In fact, the question of why federal regulators hadn't uncovered unprecedented corrosion damage found at the plant was one that also occured to the NRC. The NRC's Bill Dean says almost immediately, the agency set up a special task force to look into what regulators might have done better.

Bill Dean: Looking at the Lessons Learned Task Force and the recommendations they are going to make, I'm sure that you will see the NRC respond pretty promptly in terms of taking those lessons learned and making appropriate adjsutments to our process as warranted.

KS: But that wasn't good enough for longtime nuclear industry watchdog David Lockbaum. Lockbaum, a member of the Union of Concerned Scientists, filed a Freedom-of-Information request for NRC documents relating to Davis-Besse. From his reading of those documents, Lockbaum says regulatory failures at the agency started showing up even before workers found a massive hole in the reactor in March.

David Lockbaum: The NRC's process last year identified Davis-Besse as a safety problem. And they were in the process of drafting an order to shut the plant down, but didn't. In the future, if this plant or any other plant crosses that line and the NRC thinks it has crossed that line, will they have the ability to shut down that plant before it's too late?

KS: The problem was an industry-wide safety concern already documented at other plants. Nozzles through which coolant was inserted into the reactor were cracking, posing the risk of a potentially severe loss of coolant accident. Nobody knew it yet, but it was cracked nozzles at Davis-Besse that allowed boric acid to leak and eat a hole through the lid of the reactor. A year ago last August, the NRC asked plants to inspect for nozzle cracking. Brian Sharon is with the NRC's Office of Nuclear Reactor Regulation.

Brian Sharon: Mr. Lockbaum somehow is thinking that a bulletin we issued asking plants that hadn't already done so to shut down and inspect by December 31 was a regulatory requirement.
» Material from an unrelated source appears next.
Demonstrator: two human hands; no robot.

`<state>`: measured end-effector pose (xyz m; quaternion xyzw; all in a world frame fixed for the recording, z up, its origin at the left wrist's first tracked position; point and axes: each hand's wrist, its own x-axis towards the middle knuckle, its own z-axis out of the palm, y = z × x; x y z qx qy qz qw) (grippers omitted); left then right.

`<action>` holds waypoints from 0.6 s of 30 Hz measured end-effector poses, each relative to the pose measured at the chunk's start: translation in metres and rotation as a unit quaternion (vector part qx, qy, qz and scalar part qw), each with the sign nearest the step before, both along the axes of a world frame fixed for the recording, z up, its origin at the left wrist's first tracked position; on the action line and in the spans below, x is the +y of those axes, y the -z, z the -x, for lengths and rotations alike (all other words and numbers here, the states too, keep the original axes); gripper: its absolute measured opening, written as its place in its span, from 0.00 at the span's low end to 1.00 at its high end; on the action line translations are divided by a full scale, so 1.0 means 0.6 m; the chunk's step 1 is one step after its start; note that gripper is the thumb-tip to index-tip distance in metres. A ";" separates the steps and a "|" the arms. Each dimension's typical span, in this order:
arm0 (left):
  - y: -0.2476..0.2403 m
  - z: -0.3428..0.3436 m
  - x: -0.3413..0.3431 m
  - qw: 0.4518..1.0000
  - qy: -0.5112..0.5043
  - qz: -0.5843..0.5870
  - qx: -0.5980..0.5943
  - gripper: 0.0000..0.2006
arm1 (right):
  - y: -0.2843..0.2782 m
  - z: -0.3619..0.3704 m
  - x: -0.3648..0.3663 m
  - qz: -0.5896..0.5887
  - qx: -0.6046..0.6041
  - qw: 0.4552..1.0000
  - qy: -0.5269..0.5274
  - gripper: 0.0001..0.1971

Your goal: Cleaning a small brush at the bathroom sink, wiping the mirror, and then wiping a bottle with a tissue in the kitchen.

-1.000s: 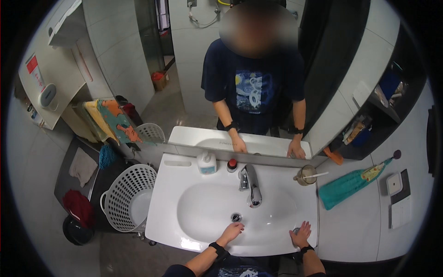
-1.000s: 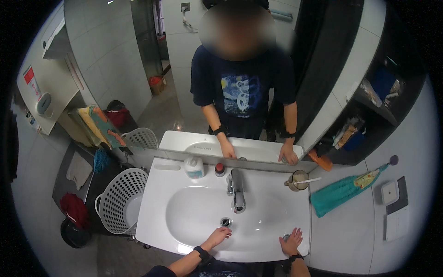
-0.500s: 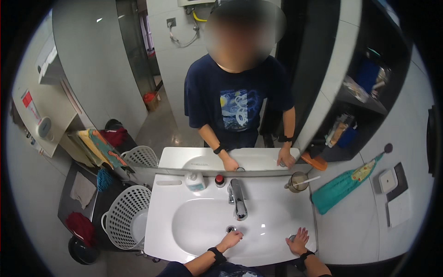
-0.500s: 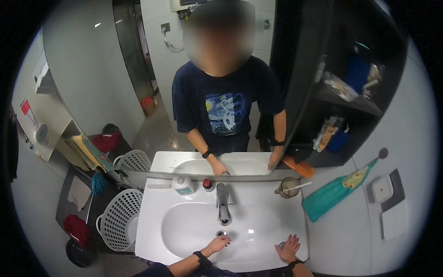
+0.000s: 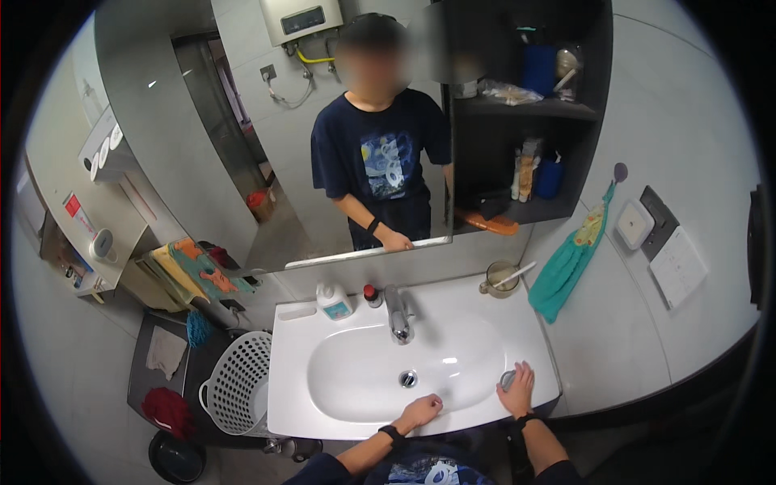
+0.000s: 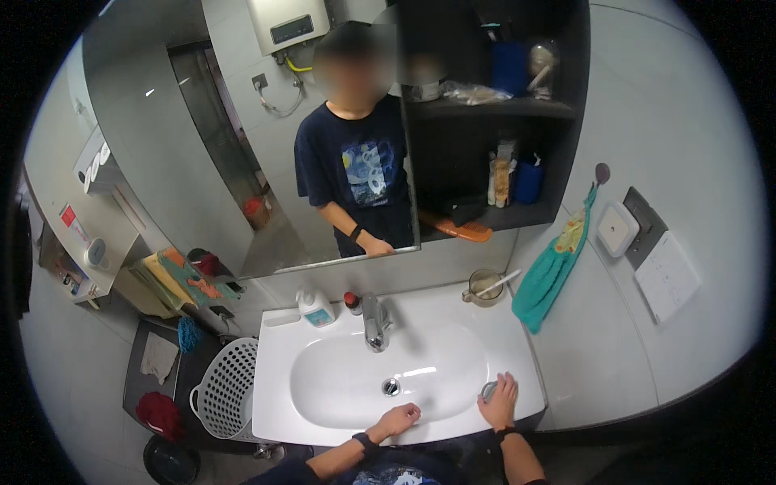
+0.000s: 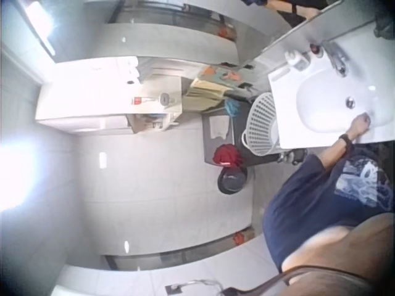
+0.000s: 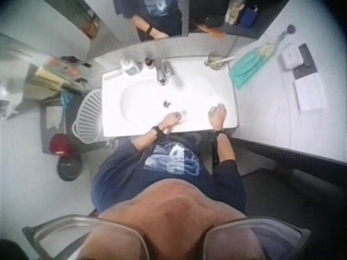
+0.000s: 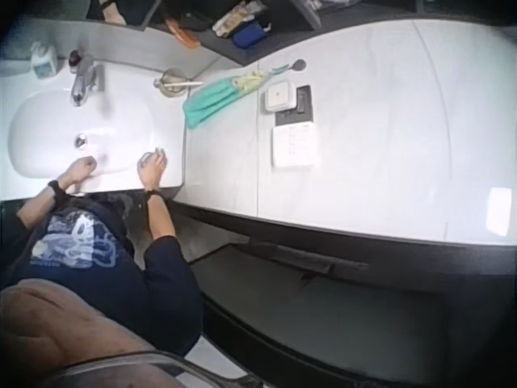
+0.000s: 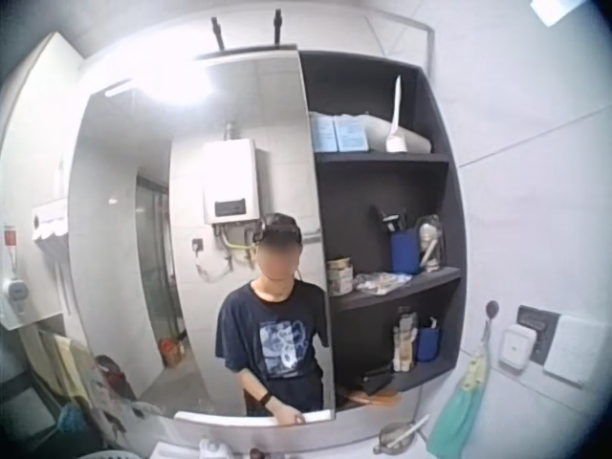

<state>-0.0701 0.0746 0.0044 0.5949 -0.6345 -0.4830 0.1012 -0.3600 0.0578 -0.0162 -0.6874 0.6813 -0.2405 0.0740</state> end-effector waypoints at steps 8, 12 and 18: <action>-0.022 0.018 0.046 0.998 -0.017 0.031 0.056 0.20 | -0.028 -0.103 0.019 -0.192 -0.281 0.932 -0.128 0.20; -0.044 0.020 0.052 0.985 -0.070 0.099 0.120 0.29 | -0.051 -0.191 -0.006 -0.186 -0.313 0.908 -0.206 0.14; -0.063 -0.010 0.044 0.975 -0.163 0.115 0.103 0.36 | -0.036 -0.257 -0.016 -0.284 -0.472 0.809 -0.204 0.15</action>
It was not.

KS: Requirement or not, by late fall only Davis-Besse and one other plant had still not performed the inspections. Lockbaum says the NRC's paper trail shows the agency did prepare an order to shut the plant down, but never issued it. Instead Lockbaum says in November, top regulators decided to override safety concerns expressed by NRC engineers and allowed the plant to continue to operate until a planned refueling outage in mid-February.

DL: The NRC had five criteria they were using to shut the plant down. And in briefings to NRC.

BS: Management did not override any staff in terms of their recommendation. When it came to, is there a safety problem, the staff was unanimous in saying they didn't have any safety problem with the plant continuing to operate through February 16th.

KS: Sharon points out that NRC staff based their decision solely on the safety issue of cracking nozzles. He says had the agency known there was a hole in the reactor, they would have shut the plant down immediately. But now two other federal agencies are investigating that decision. The Inspector General's office, an independent unit of the NRC designed to audit the federal agency, wants to know if industry pressure had any influence on the agency's apparent about-face. So does the General Accounting Office of the U.S. Congress. Neither investigation is likely to be completed before Davis-Besse is ready to re-open, although both could have implications for the agency's oversight of the plant. In the meantime, the Nuclear Regulatory Commission anticipates that its own Lessons Learned Task Force will release its report by the end of the week. Regulators say some recommendations for change could be adopted immediately, but others could take some time. In Cleveland, Karen Schaefer, 90.3.